According to an article by Rabobank, in Europe, supermarket prices have risen by 7 to 9 percent so far in May and the end is not yet in sight. Given the impact of the current inflation on consumers’ wallets, private labels look to be gaining market share.
Food inflation has been steadily accumulating since January at about 1 to 1.5 percentage point a month. The impact of the war in Ukraine on agri commodities and energy prices has pushed the already historically high cost levels for many food producers even higher.
Food retailers have also been driven by (perceived) scarcity and the subsequent fear of missing out to accept higher prices. Therefore, consumers will need to brace for further price increases in the coming months, given the rising prices for grains, oilseeds, energy, transport, and packaging seen since the end of February.
In addition, supply contracts that will need to be renewed, the latest producer price indices (PPI) in some European countries, and the large divergence of consumer price inflation rates between different categories are far from signs of hope.

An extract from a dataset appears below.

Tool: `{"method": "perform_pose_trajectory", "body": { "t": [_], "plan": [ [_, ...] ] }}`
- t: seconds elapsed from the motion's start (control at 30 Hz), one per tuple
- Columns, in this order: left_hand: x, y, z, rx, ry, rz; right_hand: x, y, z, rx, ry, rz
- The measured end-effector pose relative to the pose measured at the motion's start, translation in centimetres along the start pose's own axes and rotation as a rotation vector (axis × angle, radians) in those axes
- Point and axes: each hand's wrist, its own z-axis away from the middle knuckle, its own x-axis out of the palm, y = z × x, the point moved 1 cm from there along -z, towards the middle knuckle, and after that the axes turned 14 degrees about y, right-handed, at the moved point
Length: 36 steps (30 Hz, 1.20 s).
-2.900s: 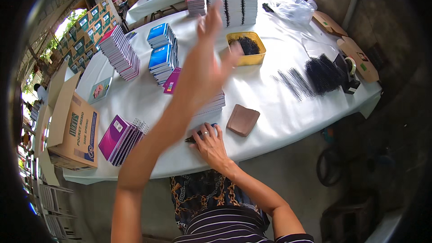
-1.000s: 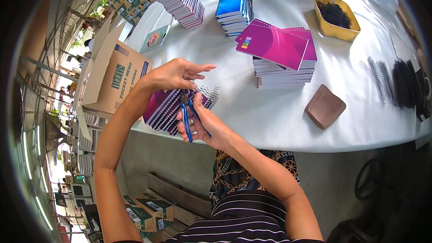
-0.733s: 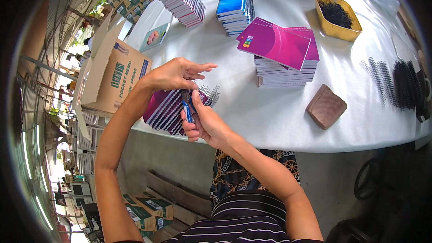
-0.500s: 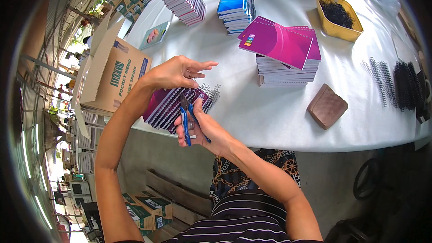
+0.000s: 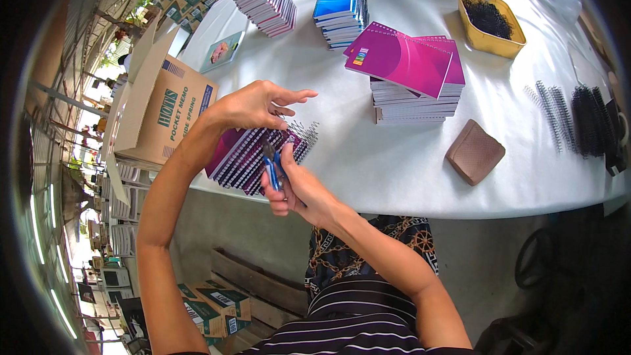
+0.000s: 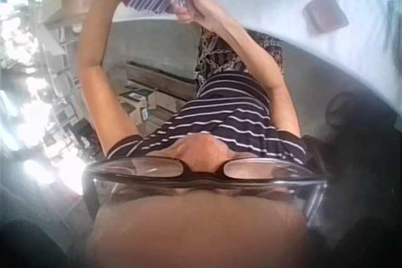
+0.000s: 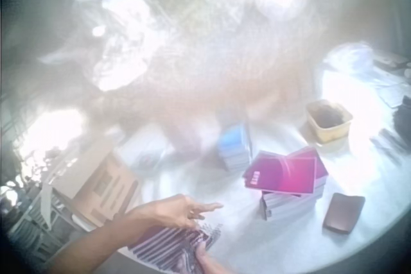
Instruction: The person binds notebooks by threading a spiral wire into the punched holes of a stack of covers and pages and then trims the wire using a pair of pliers.
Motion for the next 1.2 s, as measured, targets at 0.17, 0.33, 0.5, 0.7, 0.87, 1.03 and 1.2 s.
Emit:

Furthermore, with overall inflation rates in Europe at about the same level as current food price inflation and salary increases not keeping pace, consumers are seeing an erosion of their spending power.
Despite higher prices, consumers’ food budgets are not predicted to automatically increase. On the contrary, they are expected to try to circumvent inflation by trading down to cheaper products or cheaper channels.
Private labels are forecast to gain traction. Although in mature private label markets such as the United Kingdom, Germany and Switzerland, private label market shares came under pressure during the economic recessions of 2008/09 and 2011/12, the same is not expected to happen again.
Instead, private label markets could follow the patterns of countries like Spain, Greece, and Ireland, where recessions took a bite out of consumers’ disposable income. As they looked for lower ‘absolute’ prices, private label market share and hard discount penetration benefitted.
Whilst officially Europe is not in a recession at the moment, the current inflation appears to be having a material impact on disposable incomes throughout the continent, and consumers are likely to focus on absolute prices.
Food retailers are placing more emphasis on their private label assortment, and consumers are buying more supermarket brands, so the top-line outlook for private label companies looks promising. Their bottom line will depend on their negotiation power, as their cost base is generally more vulnerable to cost inflation than that of their branded competitors.
In conclusion, the expected focus on absolute rather than perceived low prices in the more mature private label markets are projected to be different than in earlier recessions. For brand producers, the absolute difference between list prices and promotional prices is likely to gain more attention, as will offering value propositions.